II. NPL Deletion Criteria

III. Deletion Procedures

IV. Basis for Site Deletion

V. Deletion Action

I. Introduction

EPA Region 8 is publishing this Direct Final Notice of Deletion of the Petrochem Recycling Corp./Ekotek, Inc., Superfund Site from the NPL.

The EPA identifies sites that appear to present a significant risk to public health or the environment and maintains the NPL as the list of those sites. As described in 40 CFR 300.425(e)(3) of the NCP, sites deleted from the NPL remain eligible for remedial actions if conditions at a deleted site warrant such action, pursuant to EPA's authority under CERCLA and the NCP.

Because EPA considers this action to be noncontroversial, this action is being taken without prior publication of a notice of intent to delete. This action will be effective June 30, 2003 unless EPA receives adverse comments by June 23, 2003 on this document. If adverse comments are received within the 30-day public comment period on this document, EPA will publish a timely withdrawal of this direct final deletion before the effective date of the deletion and the deletion will not take effect. EPA will, as appropriate, prepare a response to comments and continue with the deletion process on the basis of this Notice and the comments already received. There will be no additional opportunity to comment on this deletion process.
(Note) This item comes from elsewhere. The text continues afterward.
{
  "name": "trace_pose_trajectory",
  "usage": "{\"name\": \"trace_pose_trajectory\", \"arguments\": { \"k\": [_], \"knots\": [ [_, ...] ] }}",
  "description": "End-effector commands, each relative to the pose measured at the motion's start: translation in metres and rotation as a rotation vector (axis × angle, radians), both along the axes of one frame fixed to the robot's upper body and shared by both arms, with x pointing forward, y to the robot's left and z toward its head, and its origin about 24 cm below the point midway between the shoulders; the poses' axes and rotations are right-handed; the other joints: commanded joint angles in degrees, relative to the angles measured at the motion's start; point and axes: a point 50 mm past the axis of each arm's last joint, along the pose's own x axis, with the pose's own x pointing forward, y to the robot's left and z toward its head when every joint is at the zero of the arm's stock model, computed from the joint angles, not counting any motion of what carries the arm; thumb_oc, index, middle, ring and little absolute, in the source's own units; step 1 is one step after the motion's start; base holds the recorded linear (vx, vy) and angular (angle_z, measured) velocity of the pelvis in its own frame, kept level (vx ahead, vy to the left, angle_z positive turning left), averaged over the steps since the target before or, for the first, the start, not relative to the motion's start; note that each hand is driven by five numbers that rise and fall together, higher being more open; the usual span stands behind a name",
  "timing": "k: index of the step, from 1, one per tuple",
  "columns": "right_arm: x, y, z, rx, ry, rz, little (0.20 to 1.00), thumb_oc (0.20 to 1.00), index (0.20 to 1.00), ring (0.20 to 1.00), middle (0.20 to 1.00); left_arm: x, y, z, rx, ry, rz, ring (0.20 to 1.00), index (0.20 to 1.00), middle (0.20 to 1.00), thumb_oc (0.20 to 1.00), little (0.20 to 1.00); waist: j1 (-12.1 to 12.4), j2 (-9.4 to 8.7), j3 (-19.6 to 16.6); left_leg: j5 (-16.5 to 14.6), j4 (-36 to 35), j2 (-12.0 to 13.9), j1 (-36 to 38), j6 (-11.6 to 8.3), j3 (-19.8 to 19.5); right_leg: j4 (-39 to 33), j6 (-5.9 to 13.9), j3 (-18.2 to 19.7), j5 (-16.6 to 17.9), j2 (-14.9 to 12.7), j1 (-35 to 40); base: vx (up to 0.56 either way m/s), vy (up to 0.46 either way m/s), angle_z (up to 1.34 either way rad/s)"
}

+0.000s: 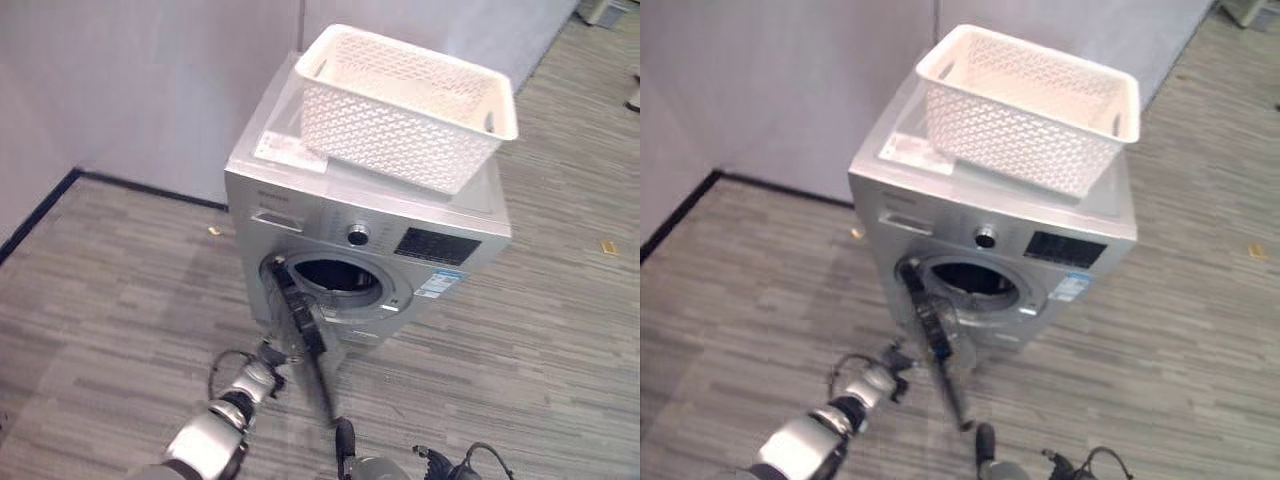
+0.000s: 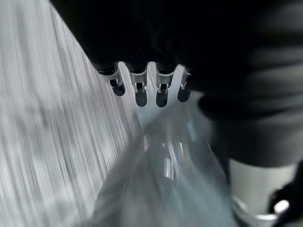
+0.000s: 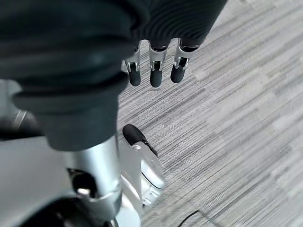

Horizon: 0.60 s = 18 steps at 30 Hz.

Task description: Grab the laundry basket,head to the washer,open it,put in the laundry and shut it.

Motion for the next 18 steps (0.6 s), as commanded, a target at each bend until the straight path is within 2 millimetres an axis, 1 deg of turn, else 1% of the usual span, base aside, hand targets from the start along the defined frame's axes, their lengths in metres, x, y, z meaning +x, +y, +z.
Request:
{"name": "trace_pose_trajectory", "arguments": {
  "k": [1,2,3,4,5,6,7,8,10,11,12,13,14,15,16,17,18],
  "knots": [
    [0.01,0.014,-0.001,0.01,0.008,0.013,1.0,1.0,1.0,1.0,1.0,0.047,-0.057,0.059,-0.232,-0.194,-0.108,1.0,1.0,1.0,1.0,1.0,-2.61,2.15,-1.63,-1.04,5.58,1.55,4.87,-0.62,0.04,2.66,1.46,1.92,1.37,1.56,-9.38,0.15,0.101,-1.07],
    [-0.01,0.001,-0.008,-0.047,0.108,0.01,1.0,1.0,1.0,1.0,1.0,0.053,-0.091,0.085,-0.304,-0.259,-0.206,1.0,1.0,1.0,1.0,1.0,-4.24,4.36,-2.4,-1.25,6.07,0.09,6.23,-0.48,1.91,2.57,2.21,2.89,1.71,1.85,-9.86,0.11,0.072,-0.89],
    [-0.01,0.001,-0.008,-0.047,0.108,0.009,1.0,1.0,1.0,1.0,1.0,0.053,-0.091,0.085,-0.305,-0.259,-0.207,1.0,1.0,1.0,1.0,1.0,-4.18,4.39,-2.4,-1.26,6.06,0.1,6.25,-0.49,1.97,2.58,2.21,2.93,1.71,1.88,-9.89,0.12,0.068,-0.89],
    [-0.016,-0.004,-0.009,-0.069,0.128,0.006,1.0,1.0,1.0,1.0,1.0,0.055,-0.099,0.092,-0.313,-0.282,-0.238,1.0,1.0,1.0,1.0,1.0,-4.65,5.08,-2.61,-1.25,6.13,-0.27,6.68,-0.48,2.36,2.57,2.31,3.13,1.74,1.93,-10.0,0.17,0.099,-0.73],
    [-0.03,-0.016,-0.01,-0.117,0.171,-0.01,1.0,1.0,1.0,1.0,1.0,0.062,-0.114,0.116,-0.321,-0.387,-0.297,1.0,1.0,1.0,1.0,1.0,-5.01,7.05,-2.98,-2.14,6.24,-0.64,7.83,-0.82,1.97,2.1,3.14,3.22,0.65,2.0,-9.29,0.13,0.05,-0.57],
    [-0.033,-0.018,-0.011,-0.124,0.177,-0.014,1.0,1.0,1.0,1.0,1.0,0.064,-0.116,0.121,-0.32,-0.412,-0.309,1.0,1.0,1.0,1.0,1.0,-5.23,6.87,-2.94,-0.8,6.52,-0.79,7.36,-0.73,2.38,2.46,2.47,2.93,1.47,1.69,-9.72,0.12,0.02,-0.24],
    [-0.037,-0.022,-0.011,-0.131,0.178,-0.034,1.0,1.0,1.0,1.0,1.0,0.064,-0.121,0.129,-0.325,-0.462,-0.338,1.0,1.0,1.0,1.0,1.0,-5.26,7.24,-2.94,-0.25,6.86,-0.61,7.19,-0.92,2.1,2.4,2.4,2.5,1.38,1.44,-9.45,-0.02,-0.056,-0.08],
    [-0.037,-0.022,-0.011,-0.131,0.178,-0.034,1.0,1.0,1.0,1.0,1.0,0.064,-0.121,0.129,-0.325,-0.462,-0.338,1.0,1.0,1.0,1.0,1.0,-5.26,7.23,-2.95,-0.25,6.86,-0.61,7.18,-0.92,2.09,2.4,2.4,2.49,1.38,1.44,-9.46,0.0,0.0,0.0],
    [-0.04,-0.028,-0.01,-0.137,0.164,-0.072,1.0,1.0,1.0,1.0,1.0,0.064,-0.119,0.134,-0.392,-0.508,-0.336,1.0,1.0,1.0,1.0,1.0,-4.9,7.77,-2.36,0.9,7.71,-0.12,6.63,-1.31,0.97,2.19,2.23,1.72,1.09,1.05,-8.68,-0.01,-0.006,0.08],
    [-0.04,-0.028,-0.01,-0.136,0.153,-0.079,1.0,1.0,1.0,1.0,1.0,0.061,-0.117,0.132,-0.411,-0.508,-0.338,1.0,1.0,1.0,1.0,1.0,-4.58,7.83,-2.1,1.39,8.0,0.11,6.32,-1.44,0.36,2.0,2.15,1.22,0.94,0.85,-8.27,-0.04,-0.025,0.37],
    [-0.039,-0.027,-0.01,-0.135,0.138,-0.086,1.0,1.0,1.0,1.0,1.0,0.06,-0.108,0.129,-0.426,-0.53,-0.328,1.0,1.0,1.0,1.0,1.0,-3.65,7.9,-1.77,2.13,8.18,0.48,5.98,-1.68,-0.44,1.85,1.96,0.45,0.64,0.62,-7.86,-0.04,-0.028,0.49],
    [-0.039,-0.026,-0.01,-0.128,0.131,-0.094,1.0,1.0,1.0,1.0,1.0,0.058,-0.102,0.126,-0.432,-0.538,-0.325,1.0,1.0,1.0,1.0,1.0,-3.28,7.8,-1.61,2.51,8.28,0.71,5.74,-1.77,-1.08,1.71,1.86,-0.11,0.46,0.47,-7.44,-0.05,-0.031,0.43],
    [-0.038,-0.025,-0.009,-0.121,0.111,-0.106,1.0,1.0,1.0,1.0,1.0,0.054,-0.091,0.12,-0.434,-0.548,-0.316,1.0,1.0,1.0,1.0,1.0,-2.26,7.67,-1.24,2.7,8.36,0.99,5.35,-1.8,-1.92,1.66,1.7,-0.76,0.15,0.21,-7.02,-0.03,-0.019,0.28],
    [-0.038,-0.024,-0.01,-0.12,0.112,-0.106,1.0,1.0,1.0,1.0,1.0,0.054,-0.091,0.12,-0.433,-0.547,-0.316,1.0,1.0,1.0,1.0,1.0,-2.34,7.61,-1.28,2.7,8.39,1.01,5.32,-1.8,-2.01,1.64,1.7,-0.84,0.14,0.19,-6.98,-0.06,-0.052,0.56],
    [-0.034,-0.018,-0.01,-0.089,0.08,-0.135,1.0,1.0,1.0,1.0,1.0,0.045,-0.064,0.105,-0.469,-0.534,-0.261,1.0,1.0,1.0,1.0,1.0,-0.32,7.09,-1.0,3.09,8.53,1.7,4.45,-1.92,-3.64,1.46,1.42,-2.11,-0.53,-0.16,-6.02,-0.05,-0.058,0.62],
    [-0.03,-0.014,-0.009,-0.07,0.059,-0.151,1.0,1.0,1.0,1.0,1.0,0.036,-0.05,0.094,-0.481,-0.51,-0.235,1.0,1.0,1.0,1.0,1.0,0.89,6.81,-0.86,3.24,8.62,2.01,4.02,-1.93,-4.43,1.35,1.23,-2.68,-0.85,-0.32,-5.51,-0.08,-0.08,0.83],
    [-0.023,-0.011,-0.008,-0.048,0.03,-0.176,1.0,1.0,1.0,1.0,1.0,0.024,-0.026,0.077,-0.475,-0.477,-0.192,1.0,1.0,1.0,1.0,1.0,2.96,6.33,-0.72,3.27,8.69,2.43,3.4,-1.85,-5.82,1.17,1.11,-3.48,-1.22,-0.6,-4.72,-0.06,-0.058,0.81]
  ]
}}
Section II of this document explains the criteria for deleting sites from the NPL. Section III discusses procedures that EPA is using for this action. Section IV discusses the Petrochem Recycling Corp./Ekotek, Inc., Superfund Site and demonstrates how it meets the deletion criteria. Section V discusses EPA's action to delete the Site from the NPL unless adverse comments are received during the public comment period.

II. NPL Deletion Criteria

Section 300.425(e) of the NCP provides that sites may be deleted from the NPL where no further response is appropriate. In making a determination to delete a site from the NPL, EPA shall consider, in consultation with the State, whether any of the following criteria have been met:

i. Responsible parties or other persons have implemented all appropriate response actions required;

ii. All appropriate Fund-financed (Hazardous Substance Superfund Response Trust Fund) response under CERCLA has been implemented, and no further response action by responsible parties is appropriate; or

iii. The remedial investigation has shown that the release poses no significant threat to public health or the environment and, therefore, the taking of remedial measures is not appropriate.
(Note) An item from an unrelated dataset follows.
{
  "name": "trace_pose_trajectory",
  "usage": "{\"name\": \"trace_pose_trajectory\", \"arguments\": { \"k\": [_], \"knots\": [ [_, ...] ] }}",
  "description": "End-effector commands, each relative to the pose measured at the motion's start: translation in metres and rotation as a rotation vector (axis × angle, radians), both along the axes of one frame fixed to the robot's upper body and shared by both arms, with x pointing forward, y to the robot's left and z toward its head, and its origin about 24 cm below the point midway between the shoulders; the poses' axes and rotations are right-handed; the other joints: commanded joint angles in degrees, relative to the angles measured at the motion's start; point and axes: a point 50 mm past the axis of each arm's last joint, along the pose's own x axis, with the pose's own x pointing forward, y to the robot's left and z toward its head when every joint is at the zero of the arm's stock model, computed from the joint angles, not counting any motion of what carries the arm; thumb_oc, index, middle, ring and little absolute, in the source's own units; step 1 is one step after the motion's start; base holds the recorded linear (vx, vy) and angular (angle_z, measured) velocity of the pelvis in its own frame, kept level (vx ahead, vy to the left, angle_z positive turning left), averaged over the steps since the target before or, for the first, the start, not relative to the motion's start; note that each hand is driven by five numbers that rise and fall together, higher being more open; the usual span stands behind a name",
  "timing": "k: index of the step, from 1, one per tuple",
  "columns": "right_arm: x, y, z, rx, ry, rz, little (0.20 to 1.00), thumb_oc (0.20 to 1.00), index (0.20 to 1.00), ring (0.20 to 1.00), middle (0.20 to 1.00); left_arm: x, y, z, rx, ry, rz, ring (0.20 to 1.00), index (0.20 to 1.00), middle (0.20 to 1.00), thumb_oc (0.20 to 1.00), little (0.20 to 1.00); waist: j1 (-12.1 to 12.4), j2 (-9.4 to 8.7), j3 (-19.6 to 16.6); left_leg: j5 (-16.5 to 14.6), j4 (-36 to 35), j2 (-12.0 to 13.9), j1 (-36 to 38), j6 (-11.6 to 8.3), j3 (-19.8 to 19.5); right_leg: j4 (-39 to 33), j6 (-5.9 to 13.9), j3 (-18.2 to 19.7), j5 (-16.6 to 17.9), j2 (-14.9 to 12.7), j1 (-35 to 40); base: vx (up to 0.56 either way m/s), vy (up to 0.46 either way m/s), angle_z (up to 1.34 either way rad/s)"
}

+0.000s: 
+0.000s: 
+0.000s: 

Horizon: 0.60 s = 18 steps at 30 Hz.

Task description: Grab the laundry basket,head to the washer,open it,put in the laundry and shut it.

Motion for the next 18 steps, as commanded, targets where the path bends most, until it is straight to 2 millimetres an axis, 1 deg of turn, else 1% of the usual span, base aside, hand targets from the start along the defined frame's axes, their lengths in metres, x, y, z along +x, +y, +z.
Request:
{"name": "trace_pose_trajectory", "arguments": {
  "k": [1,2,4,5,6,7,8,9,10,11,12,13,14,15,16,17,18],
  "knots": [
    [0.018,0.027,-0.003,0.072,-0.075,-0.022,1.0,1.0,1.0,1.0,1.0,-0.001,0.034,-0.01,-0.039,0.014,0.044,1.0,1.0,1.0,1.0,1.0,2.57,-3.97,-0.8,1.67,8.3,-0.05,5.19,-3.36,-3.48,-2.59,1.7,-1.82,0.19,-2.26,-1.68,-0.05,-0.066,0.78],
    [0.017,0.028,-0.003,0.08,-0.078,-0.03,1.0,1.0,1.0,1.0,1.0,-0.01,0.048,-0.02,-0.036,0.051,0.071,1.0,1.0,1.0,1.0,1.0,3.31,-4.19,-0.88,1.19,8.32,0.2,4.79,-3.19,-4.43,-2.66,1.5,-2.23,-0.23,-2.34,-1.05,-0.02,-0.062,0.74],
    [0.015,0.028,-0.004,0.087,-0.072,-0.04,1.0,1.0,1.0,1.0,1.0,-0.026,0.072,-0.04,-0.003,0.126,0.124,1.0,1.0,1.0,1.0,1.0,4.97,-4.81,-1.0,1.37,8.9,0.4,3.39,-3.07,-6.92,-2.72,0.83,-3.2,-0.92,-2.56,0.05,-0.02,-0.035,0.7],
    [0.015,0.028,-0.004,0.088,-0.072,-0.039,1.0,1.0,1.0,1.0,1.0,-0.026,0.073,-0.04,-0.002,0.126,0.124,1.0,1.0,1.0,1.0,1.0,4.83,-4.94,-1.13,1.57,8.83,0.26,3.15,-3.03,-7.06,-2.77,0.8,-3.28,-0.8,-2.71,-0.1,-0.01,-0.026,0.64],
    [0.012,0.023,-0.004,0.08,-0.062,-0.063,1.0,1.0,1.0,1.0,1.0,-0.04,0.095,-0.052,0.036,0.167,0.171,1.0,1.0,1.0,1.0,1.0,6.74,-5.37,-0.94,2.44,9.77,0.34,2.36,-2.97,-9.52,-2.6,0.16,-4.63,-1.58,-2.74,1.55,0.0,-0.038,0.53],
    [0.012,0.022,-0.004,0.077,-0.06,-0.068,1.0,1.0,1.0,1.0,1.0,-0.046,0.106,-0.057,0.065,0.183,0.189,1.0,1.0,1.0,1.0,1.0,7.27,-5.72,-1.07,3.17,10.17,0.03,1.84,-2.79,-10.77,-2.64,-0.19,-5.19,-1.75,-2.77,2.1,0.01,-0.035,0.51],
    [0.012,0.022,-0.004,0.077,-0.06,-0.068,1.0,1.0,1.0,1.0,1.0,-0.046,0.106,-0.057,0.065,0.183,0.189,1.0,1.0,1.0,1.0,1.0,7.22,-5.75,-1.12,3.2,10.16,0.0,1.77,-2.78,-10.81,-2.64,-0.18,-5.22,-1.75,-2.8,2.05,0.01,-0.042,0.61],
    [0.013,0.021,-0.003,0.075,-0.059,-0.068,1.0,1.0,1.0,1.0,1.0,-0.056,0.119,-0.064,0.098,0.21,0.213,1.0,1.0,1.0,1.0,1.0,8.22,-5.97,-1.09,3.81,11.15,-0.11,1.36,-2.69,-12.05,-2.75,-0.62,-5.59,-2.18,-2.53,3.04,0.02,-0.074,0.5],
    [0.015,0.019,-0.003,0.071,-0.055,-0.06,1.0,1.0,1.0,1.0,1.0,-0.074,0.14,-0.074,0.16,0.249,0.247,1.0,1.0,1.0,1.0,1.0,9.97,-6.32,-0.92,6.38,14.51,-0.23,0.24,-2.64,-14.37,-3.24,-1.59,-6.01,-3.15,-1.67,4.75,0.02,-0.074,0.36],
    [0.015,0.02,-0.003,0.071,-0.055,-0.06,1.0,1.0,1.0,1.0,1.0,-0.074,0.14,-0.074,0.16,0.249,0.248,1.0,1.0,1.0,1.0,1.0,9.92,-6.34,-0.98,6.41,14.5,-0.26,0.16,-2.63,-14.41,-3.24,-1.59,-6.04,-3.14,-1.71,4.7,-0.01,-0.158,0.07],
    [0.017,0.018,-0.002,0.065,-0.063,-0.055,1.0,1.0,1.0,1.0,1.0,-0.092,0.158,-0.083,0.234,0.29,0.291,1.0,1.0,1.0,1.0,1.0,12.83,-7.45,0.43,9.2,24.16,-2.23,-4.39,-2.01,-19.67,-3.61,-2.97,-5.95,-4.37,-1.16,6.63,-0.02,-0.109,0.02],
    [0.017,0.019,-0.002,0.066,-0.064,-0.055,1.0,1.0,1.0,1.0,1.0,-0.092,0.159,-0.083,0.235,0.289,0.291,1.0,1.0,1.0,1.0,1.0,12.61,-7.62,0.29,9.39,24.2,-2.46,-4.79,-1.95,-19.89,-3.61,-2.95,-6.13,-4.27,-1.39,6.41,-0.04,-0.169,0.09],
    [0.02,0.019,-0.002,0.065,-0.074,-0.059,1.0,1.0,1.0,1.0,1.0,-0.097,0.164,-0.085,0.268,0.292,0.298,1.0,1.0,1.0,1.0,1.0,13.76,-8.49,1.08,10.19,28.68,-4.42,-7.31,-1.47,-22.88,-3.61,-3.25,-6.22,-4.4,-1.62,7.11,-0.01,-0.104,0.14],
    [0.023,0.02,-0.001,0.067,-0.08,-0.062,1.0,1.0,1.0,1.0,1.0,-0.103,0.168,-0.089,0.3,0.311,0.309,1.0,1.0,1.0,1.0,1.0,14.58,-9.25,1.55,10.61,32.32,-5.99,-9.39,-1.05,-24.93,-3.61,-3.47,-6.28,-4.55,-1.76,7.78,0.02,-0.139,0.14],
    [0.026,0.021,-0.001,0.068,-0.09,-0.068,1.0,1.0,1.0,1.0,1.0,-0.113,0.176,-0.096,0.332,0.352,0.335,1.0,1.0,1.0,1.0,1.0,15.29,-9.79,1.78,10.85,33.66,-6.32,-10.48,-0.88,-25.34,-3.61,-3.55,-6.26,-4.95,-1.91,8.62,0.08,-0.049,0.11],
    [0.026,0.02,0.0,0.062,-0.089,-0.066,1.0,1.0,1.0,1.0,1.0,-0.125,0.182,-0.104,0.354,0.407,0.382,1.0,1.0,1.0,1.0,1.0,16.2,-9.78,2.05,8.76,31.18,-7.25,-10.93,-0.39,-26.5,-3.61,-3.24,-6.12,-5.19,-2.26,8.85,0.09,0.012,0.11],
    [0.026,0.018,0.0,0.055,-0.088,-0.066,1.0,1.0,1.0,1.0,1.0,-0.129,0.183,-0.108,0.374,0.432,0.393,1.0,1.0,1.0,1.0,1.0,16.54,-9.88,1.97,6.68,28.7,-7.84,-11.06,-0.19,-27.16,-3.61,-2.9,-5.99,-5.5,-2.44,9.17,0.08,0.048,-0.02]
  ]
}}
Even if a site is deleted from the NPL, where hazardous substances, pollutants, or contaminants remain at the deleted site above levels that allow for unlimited use and unrestricted exposure, CERCLA section 121(c), 42 U.S.C. 9621(c), requires that a subsequent review of the site be conducted at least every five years after the initiation of the remedial action at the deleted site to ensure that the action remains protective of public health and the environment. If new information becomes available which indicates a need for further action, EPA may initiate or order remedial actions. Whenever there is a significant release from a site deleted from the NPL, the deleted site may be restored to the NPL without application of the hazard ranking system.

III. Deletion Procedures

The following procedures apply to deletion of the Site:

(1) The EPA, lead agency for the Site, consulted with Utah on the deletion of the Site from the NPL prior to developing this direct final notice of deletion.

(2) Utah concurred with deletion of the Site from the NPL.

(3) Concurrent with the publication of this Direct Final Notice of Deletion, a notice of the availability of the parallel Notice of Intent to Delete was published today in the “Proposed Rules” section of the Federal Register, is being published in a major local newspaper of general circulation at or near the Site and is being distributed to appropriate federal, state and local government officials and other interested parties; the newspaper notice announces the 30-day public comment period concerning the Notice of Intent to Delete the Site from the NPL.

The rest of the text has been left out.